D’ailleurs, cet art possédait aussi un avantage pour les statues entières, du moins pour celles des personnages marquants. Le costume le plus digne qui ait jamais revêtu le corps d’un homme sérieux, est toujours l’ample et splendide toge romaine avec son double repli sur l’épaule gauche. Le bras gauche peut en sortir librement ou s’y cacher le bras droit reste, avec l’épaule droite, ou bien tout à fait libre pour le geste le plus noble, ou bien la toge est tirée le long de l’épaule, ou bien elle est, pendant le sacrifice, tirée par-dessus la tête, qu’elle fait ressortir sur l’ombre avec une dignité indescriptible. La jambe gauche est ordinairement celle qui soutient le corps, la droite est courbée. Lorsque cette draperie fut introduite dans le domaine de l’art, on ne l’abandonna plus. Des milliers de statues ont été créées d’après ce motif, jusqu’aux temps les plus modernes.
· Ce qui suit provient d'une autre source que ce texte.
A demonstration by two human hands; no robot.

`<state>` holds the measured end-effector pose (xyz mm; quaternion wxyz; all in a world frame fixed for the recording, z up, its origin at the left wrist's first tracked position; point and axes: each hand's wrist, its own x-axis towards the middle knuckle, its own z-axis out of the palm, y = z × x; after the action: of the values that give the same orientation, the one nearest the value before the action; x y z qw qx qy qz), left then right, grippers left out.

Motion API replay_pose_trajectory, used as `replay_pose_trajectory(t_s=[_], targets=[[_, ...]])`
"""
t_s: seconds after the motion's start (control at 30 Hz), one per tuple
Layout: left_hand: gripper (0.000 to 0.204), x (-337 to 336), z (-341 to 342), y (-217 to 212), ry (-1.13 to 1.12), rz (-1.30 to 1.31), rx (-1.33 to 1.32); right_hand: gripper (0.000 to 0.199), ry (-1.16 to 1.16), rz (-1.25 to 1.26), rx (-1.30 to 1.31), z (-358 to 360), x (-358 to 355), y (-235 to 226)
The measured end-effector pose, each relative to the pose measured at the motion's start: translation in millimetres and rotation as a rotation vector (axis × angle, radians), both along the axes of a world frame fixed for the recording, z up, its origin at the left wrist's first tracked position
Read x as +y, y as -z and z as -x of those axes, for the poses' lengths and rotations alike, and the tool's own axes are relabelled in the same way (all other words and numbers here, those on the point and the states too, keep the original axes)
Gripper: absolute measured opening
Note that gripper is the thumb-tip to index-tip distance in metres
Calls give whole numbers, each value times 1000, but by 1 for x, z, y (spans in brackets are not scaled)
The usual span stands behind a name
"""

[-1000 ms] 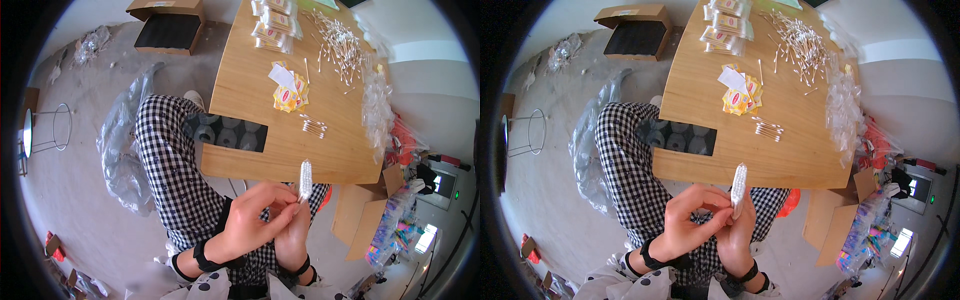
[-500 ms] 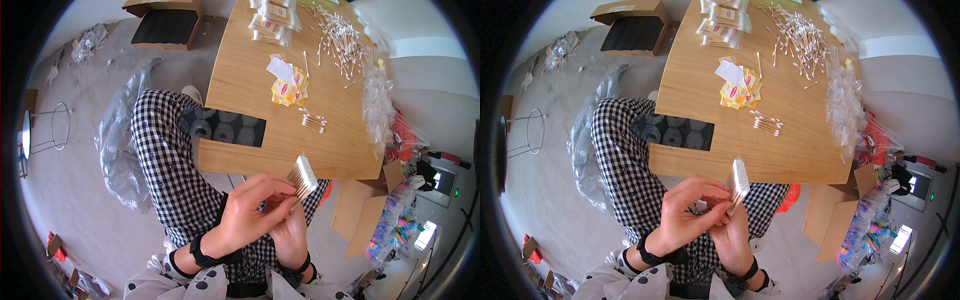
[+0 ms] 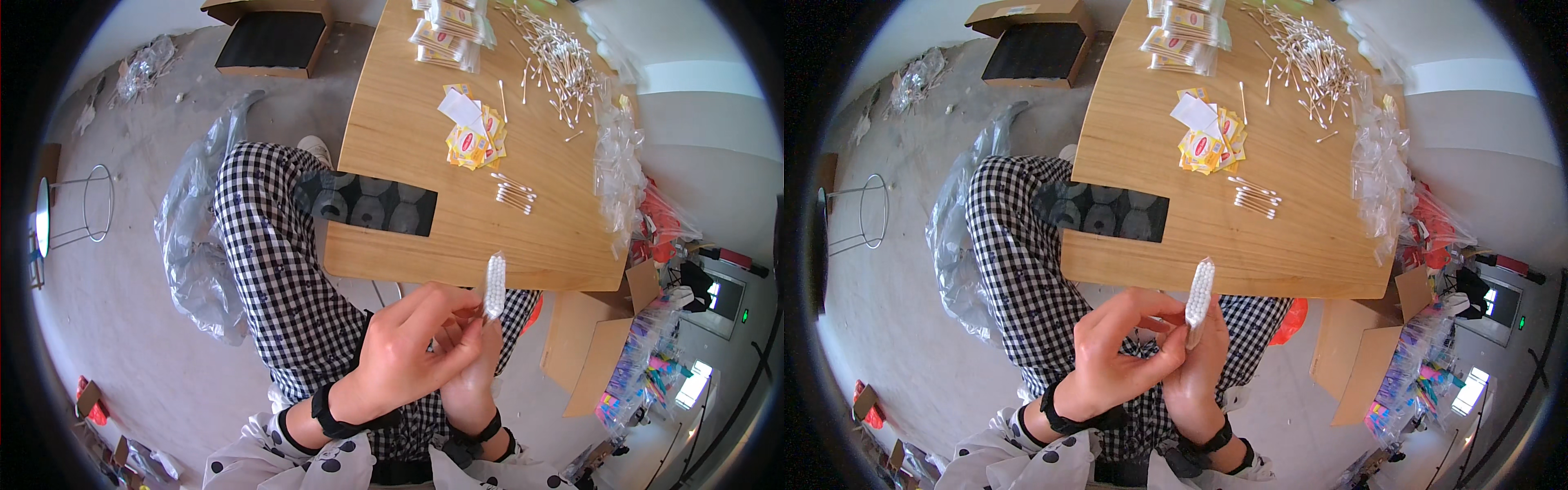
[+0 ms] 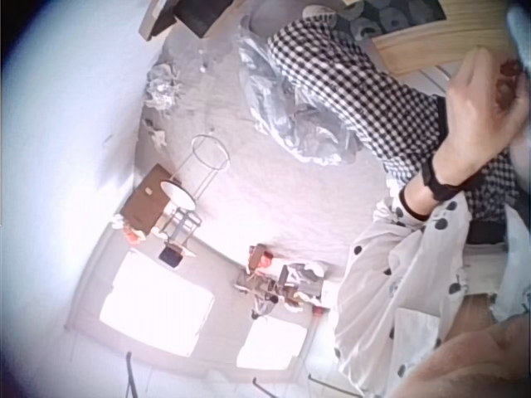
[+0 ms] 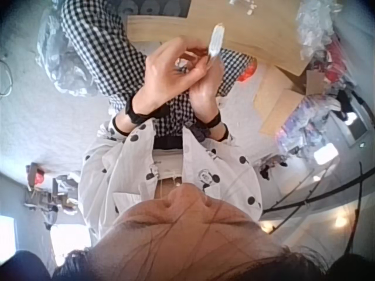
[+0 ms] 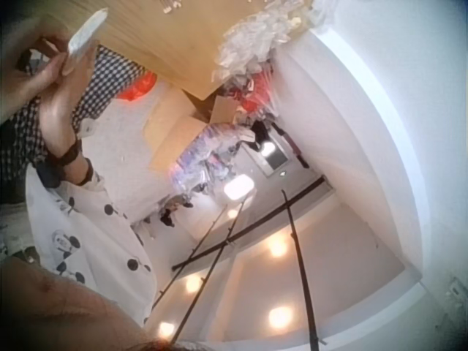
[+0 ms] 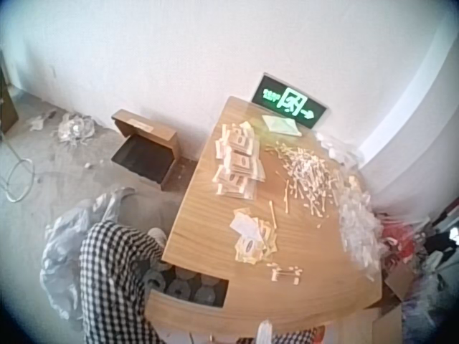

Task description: Manually organizing and packing cotton swabs into small plastic bags.

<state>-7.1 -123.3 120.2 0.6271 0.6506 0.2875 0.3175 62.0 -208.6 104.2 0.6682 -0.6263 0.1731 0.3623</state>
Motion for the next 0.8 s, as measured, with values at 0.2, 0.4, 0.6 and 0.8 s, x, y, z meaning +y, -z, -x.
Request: replay_pose_trajectory(t_s=[0.2,0.4,0.6,0.8], targets=[[29,-5,-3,2,-48,-147,0,22,-291,-135,90,8,-3,-28],[33,-11,-6,5,-101,-242,-67,24,-216,-117,240,13,-15,-38],[42,-14,-7,5,-82,-340,-62,25,-215,-285,286,0,15,-6],[47,-16,-7,4,-81,-370,-63,25,-218,-454,340,-1,-19,4]])
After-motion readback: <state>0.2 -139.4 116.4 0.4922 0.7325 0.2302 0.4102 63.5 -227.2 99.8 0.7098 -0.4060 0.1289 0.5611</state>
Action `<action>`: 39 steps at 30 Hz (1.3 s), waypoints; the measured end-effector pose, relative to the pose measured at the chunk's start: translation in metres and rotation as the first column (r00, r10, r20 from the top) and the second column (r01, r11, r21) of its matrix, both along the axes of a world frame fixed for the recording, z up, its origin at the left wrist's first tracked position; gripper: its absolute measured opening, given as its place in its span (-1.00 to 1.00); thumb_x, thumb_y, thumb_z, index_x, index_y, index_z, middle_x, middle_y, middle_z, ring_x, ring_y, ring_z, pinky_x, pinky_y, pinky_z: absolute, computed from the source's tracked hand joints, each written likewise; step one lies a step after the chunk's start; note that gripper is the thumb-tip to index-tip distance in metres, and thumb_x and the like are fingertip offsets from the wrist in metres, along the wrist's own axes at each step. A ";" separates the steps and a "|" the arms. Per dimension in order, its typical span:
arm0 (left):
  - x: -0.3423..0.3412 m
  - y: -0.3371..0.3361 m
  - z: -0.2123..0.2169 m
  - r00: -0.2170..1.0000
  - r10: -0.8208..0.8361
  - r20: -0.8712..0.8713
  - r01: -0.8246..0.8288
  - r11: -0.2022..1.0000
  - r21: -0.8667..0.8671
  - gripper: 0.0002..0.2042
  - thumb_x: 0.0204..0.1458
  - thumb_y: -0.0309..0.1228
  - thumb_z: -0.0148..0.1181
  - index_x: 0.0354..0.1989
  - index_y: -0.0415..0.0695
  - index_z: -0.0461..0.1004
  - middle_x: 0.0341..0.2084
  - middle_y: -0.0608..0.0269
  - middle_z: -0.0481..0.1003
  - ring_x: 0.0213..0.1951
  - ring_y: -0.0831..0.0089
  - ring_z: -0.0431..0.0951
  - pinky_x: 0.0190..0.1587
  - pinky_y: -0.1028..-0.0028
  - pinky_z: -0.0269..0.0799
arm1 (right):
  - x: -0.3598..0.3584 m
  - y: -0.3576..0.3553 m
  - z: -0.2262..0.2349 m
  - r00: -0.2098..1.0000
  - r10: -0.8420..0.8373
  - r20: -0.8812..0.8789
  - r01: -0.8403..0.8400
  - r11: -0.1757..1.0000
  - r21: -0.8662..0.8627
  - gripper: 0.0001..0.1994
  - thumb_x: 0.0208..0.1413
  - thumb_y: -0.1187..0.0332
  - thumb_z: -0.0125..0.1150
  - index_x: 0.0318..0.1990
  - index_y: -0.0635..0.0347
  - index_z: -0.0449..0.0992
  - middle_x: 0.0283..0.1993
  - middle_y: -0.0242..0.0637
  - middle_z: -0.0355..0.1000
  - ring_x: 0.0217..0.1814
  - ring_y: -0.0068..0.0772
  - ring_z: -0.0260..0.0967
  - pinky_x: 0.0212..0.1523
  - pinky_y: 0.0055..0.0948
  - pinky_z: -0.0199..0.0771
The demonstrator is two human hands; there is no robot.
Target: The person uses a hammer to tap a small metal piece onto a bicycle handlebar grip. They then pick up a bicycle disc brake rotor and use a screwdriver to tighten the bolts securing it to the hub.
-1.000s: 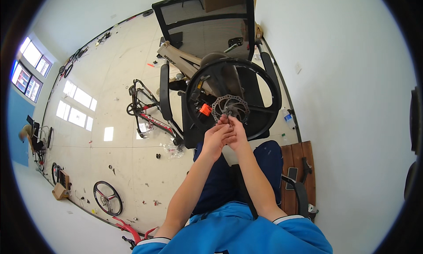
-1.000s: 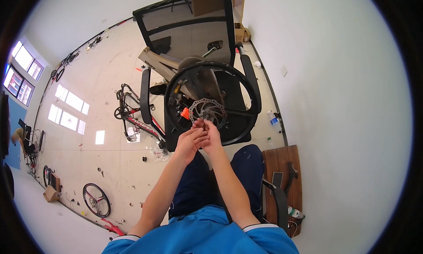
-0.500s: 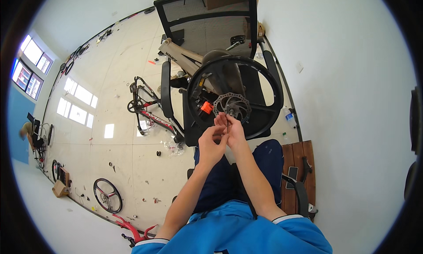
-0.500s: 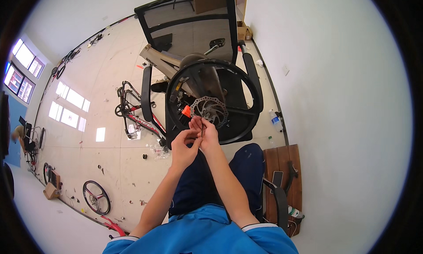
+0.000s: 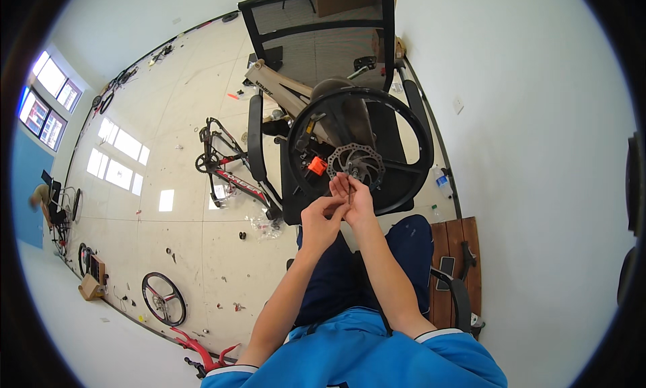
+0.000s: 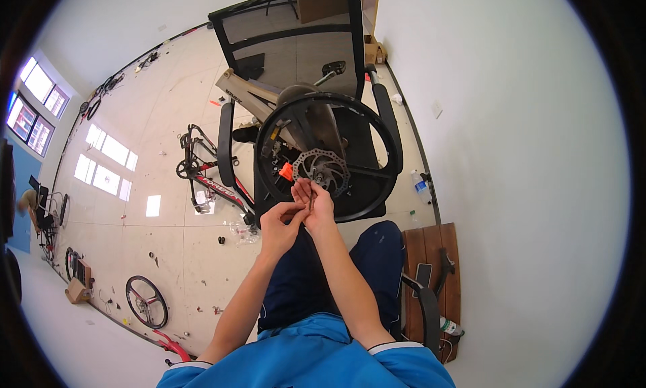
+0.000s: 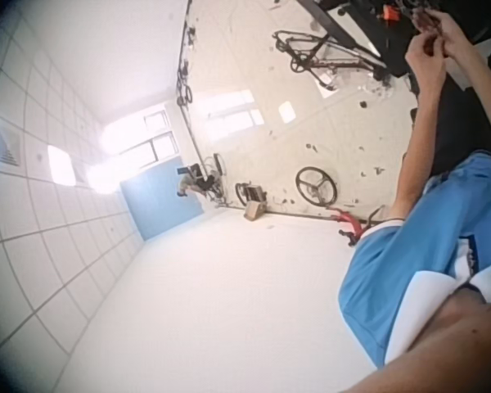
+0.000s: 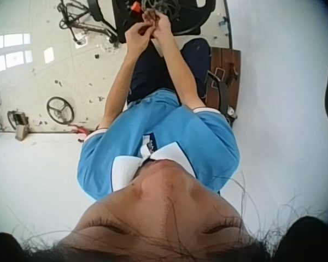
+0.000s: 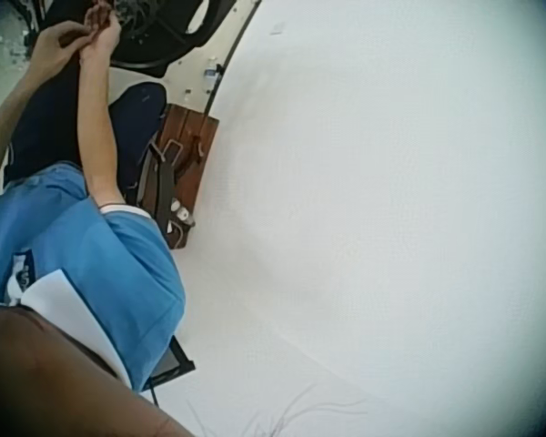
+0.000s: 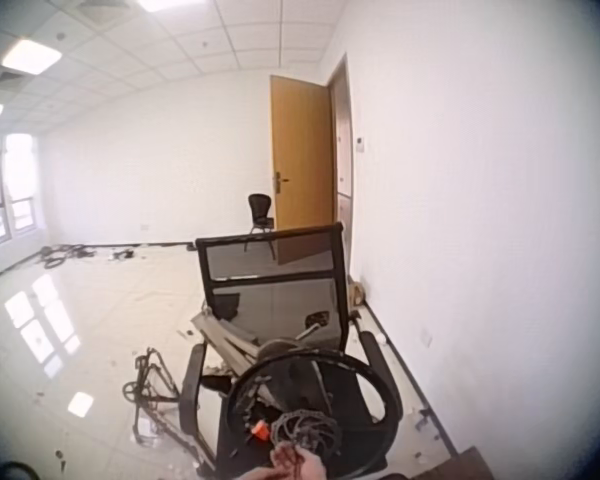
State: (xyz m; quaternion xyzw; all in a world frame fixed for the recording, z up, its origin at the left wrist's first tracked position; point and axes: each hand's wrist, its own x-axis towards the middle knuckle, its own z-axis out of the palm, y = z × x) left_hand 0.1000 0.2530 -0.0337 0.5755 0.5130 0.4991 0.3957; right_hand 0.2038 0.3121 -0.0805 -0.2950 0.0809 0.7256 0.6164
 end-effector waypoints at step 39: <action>0.012 0.018 -0.007 0.975 0.147 -0.165 -0.105 0.965 0.241 -0.85 0.04 -0.54 0.24 -0.25 -0.38 0.56 -0.52 0.16 0.58 -0.50 0.56 0.58 -0.41 0.59 0.49 | 0.006 0.002 -0.006 0.982 0.189 0.027 -0.191 0.971 0.143 -0.81 0.16 0.24 0.24 -0.36 0.16 0.48 -0.40 -0.40 0.44 -0.34 -0.50 0.41 -0.24 -0.51 0.46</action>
Le spectateur remarquera avec une admiration toujours croissante, dans celles qui datent des meilleurs siècles, la liberté avec laquelle les artistes ont traité le sujet donné. Elles le feront penser peut-être à maint de nos portraits sculptés actuels et à leur manteau de cavalerie, qui, avec la tête découverte, éveillent l’idée que le sujet s’est fait représenter en hiver pendant un discours tenu debout.

Le jeune Romain qui porte la toge de la manière habituelle, et qui a sur la poitrine une bulle ou un amulette, montre combien ce costume convient à des figures jeunes (Musée de Naples [a], 2e corridor).

De cette collection très importante de statues, dont même les plus médiocres sont dignes d’être remarquées, nous n’en citerons qu’une seule : celle qui est appelée Marcellus, assise, dans la salle des Philosophes du Musée Capitolin [b] ; c’est à coup sûr l’image d’un homme d’État et d’un orateur distingué. Elle ne fait pas impression seulement par le costume, beau et merveilleusement travaillé, mais aussi par le caractère de la pose, qui s’exprime dans chaque pli.

Nous mentionnerons, à l’occasion, d’autres figures en toge. Pour celles

  1. La statue demi-idéale d’une poétesse romaine (si nous désignons avec justesse une figure au-dessous de grandeur naturelle trouvée en 1851 au Braccio Nuovo du Vatican (no 37) [c]), donnerait en quelque mesure raison à une hypothèse semblable.